Product Description
This mask, delineated by three fringes of white, red and black beads, clearly highlights the anatomical details connected with the senses: the ears, the eyes with the black irises, the nose and the mouth made of red beads. The turquoise background is characteristic of “Egyptian” faience. A necklace composed of horizontal rows adorns the neck.
As was already the case during the Old and the Middle Kingdom, the wealthy Egyptians of the Late Period started again to adorn their mummies with a net composed of hundreds of multicolored faience beads: these rich and elaborate adornments varied depending on the financial possibilities of the deceased. Some nets might therefore include semiprecious stones and gold-leafed ornaments in addition to the faience elements.
This adornment was as a rectangular cloth that covered the whole body of the mummy, aside from the head (usually hidden by a large face mask).

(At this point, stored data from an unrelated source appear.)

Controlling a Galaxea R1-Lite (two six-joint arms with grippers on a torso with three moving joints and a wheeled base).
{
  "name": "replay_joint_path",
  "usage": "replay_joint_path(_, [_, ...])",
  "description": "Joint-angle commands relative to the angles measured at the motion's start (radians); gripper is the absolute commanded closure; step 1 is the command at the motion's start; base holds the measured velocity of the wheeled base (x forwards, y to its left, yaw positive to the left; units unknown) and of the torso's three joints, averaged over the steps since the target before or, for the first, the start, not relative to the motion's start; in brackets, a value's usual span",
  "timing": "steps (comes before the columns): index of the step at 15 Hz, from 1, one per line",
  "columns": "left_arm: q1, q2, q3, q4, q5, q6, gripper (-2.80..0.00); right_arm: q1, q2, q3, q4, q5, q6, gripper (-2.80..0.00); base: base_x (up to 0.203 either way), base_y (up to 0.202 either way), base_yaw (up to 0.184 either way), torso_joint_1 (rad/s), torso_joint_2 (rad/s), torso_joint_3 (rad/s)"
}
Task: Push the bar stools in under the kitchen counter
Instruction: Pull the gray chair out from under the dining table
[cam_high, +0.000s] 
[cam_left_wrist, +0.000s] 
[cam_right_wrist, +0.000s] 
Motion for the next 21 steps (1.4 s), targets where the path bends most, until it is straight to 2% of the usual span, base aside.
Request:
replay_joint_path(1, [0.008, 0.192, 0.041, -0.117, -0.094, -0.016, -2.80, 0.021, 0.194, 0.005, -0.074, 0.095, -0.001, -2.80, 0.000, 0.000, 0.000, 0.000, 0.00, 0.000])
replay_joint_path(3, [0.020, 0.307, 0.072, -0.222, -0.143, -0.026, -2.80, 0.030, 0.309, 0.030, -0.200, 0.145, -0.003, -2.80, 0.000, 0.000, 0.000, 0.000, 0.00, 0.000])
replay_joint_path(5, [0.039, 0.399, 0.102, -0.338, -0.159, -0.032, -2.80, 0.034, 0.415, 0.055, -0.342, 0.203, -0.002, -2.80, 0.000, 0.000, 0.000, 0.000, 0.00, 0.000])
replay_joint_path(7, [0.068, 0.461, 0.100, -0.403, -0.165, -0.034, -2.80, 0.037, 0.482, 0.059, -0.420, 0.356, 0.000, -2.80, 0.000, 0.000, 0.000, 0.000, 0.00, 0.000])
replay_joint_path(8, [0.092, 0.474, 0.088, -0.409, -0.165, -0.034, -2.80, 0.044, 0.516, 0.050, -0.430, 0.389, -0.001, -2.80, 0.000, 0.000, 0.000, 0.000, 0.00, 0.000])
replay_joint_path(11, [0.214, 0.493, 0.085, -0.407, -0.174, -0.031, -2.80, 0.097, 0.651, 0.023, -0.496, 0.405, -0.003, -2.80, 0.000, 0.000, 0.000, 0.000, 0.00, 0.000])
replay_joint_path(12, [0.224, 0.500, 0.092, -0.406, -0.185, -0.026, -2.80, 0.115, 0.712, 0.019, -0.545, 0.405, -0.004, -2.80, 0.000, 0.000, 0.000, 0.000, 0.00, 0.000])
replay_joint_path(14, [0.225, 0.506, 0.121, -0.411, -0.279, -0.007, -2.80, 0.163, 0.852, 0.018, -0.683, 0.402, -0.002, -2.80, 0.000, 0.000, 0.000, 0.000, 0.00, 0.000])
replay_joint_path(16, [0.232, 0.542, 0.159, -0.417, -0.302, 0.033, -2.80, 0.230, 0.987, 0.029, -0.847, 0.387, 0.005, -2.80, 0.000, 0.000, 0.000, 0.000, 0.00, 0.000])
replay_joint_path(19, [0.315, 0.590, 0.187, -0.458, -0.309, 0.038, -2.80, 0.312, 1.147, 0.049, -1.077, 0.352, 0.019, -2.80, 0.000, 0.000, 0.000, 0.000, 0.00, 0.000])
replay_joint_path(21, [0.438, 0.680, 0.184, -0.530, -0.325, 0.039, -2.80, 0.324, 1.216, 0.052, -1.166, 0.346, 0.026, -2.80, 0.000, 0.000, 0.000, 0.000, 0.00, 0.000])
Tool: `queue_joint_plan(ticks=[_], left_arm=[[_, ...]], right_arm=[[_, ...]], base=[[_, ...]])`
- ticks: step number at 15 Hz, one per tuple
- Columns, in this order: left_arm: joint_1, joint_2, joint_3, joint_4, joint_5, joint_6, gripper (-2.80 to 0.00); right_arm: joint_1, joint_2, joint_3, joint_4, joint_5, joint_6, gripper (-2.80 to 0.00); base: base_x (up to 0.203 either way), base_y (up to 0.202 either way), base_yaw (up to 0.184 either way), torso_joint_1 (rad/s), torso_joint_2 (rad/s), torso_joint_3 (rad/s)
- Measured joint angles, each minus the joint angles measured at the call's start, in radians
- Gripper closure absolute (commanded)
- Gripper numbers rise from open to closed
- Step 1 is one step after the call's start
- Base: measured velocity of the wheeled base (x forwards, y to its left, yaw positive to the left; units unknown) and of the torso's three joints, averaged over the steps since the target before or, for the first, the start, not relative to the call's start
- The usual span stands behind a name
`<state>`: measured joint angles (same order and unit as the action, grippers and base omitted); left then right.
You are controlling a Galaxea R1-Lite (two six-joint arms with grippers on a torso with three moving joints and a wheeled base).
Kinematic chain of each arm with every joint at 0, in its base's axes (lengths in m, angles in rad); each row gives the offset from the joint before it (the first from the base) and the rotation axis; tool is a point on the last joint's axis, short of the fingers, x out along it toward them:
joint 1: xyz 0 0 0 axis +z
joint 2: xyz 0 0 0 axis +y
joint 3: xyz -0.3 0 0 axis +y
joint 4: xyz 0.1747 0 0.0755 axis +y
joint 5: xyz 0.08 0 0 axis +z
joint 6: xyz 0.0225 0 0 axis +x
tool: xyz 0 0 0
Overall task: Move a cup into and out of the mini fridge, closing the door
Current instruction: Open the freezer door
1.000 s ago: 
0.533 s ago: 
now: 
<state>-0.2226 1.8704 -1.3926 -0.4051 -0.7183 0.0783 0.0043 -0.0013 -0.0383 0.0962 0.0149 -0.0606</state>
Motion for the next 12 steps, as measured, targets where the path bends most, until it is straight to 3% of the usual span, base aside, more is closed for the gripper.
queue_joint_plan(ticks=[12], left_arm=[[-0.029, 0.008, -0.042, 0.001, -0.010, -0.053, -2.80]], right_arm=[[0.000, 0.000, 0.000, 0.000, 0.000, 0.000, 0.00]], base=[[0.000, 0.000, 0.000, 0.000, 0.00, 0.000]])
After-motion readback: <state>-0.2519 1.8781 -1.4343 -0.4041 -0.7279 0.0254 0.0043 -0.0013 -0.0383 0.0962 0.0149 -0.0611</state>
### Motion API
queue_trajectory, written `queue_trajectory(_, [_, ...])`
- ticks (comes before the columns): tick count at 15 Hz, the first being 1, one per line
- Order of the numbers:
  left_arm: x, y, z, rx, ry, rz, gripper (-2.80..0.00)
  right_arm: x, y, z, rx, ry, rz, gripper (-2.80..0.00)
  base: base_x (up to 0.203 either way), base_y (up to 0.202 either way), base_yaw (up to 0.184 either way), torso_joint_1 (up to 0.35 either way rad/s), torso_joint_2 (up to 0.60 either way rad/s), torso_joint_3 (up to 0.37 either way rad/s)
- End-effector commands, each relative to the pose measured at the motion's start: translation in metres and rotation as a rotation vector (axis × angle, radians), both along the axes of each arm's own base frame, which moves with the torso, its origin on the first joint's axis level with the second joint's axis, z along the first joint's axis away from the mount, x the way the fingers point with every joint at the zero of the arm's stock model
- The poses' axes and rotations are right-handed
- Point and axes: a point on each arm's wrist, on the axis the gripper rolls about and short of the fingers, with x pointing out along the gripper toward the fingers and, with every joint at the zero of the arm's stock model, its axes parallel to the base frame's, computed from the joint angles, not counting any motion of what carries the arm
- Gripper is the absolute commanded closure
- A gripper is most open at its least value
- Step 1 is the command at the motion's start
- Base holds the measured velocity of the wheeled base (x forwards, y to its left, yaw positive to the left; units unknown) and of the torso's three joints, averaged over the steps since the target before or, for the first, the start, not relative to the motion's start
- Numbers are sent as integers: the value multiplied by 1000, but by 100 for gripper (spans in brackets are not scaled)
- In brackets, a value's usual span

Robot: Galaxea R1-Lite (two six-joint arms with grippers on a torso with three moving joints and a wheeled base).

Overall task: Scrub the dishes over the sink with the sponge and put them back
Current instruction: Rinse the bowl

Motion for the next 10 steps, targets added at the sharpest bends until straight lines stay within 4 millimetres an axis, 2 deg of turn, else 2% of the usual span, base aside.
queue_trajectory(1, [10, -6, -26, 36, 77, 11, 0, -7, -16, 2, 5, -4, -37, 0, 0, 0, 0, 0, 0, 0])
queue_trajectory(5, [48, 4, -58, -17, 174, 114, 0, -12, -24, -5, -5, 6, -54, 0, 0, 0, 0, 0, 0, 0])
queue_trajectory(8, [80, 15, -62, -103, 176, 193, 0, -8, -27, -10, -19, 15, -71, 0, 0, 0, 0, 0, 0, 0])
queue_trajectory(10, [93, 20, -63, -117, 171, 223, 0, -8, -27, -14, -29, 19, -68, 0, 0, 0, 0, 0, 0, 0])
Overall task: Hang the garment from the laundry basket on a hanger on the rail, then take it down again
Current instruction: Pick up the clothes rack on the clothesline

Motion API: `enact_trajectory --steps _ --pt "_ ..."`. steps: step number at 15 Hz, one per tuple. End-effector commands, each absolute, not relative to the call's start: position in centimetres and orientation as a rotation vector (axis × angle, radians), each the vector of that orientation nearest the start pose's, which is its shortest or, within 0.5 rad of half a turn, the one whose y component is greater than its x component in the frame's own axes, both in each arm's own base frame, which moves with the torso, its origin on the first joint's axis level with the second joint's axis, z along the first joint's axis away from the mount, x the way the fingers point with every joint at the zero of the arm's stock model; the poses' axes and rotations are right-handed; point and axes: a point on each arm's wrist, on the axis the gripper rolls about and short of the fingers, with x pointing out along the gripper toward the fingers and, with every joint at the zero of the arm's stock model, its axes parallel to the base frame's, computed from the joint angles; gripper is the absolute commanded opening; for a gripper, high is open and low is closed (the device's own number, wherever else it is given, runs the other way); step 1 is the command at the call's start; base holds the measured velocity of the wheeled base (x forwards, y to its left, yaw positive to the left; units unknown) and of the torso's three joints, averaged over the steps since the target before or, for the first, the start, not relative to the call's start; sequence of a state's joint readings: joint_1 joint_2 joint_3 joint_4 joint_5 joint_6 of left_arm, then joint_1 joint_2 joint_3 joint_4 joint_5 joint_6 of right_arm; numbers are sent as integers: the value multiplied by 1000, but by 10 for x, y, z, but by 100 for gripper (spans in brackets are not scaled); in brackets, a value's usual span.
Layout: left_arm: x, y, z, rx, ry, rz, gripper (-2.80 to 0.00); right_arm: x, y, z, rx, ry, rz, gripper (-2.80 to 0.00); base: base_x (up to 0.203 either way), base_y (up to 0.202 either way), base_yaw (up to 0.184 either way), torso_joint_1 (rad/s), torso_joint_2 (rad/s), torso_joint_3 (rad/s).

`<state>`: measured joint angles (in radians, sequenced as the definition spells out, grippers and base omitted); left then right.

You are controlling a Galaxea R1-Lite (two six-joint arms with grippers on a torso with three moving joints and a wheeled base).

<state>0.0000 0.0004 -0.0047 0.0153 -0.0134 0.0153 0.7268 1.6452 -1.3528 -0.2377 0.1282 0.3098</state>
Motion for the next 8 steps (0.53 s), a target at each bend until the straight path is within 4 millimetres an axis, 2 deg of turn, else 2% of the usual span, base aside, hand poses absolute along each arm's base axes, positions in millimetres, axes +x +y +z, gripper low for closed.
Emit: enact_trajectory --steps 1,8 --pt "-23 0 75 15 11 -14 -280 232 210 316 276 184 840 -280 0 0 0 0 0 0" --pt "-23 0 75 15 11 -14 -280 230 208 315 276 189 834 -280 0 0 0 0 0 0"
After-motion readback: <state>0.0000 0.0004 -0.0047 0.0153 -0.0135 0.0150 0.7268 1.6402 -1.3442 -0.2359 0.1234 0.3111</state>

Most often, the nets included various decorative patterns, which were carefully chosen because of their prophylactic meaning in the framework of Egyptian funerary beliefs: the winged scarab, the usekh necklace, the mourning Isis, the geniuses called the “four sons of Horus”, the face (like our example) representing the goddess Nut, goddess of the Sky, who offered food and drink to the deceased.
The nets were composed of turquoise faience beads, while the decorative patterns were polychromatic: the faces might be turquoise blue, yellow, white or, more rarely, red.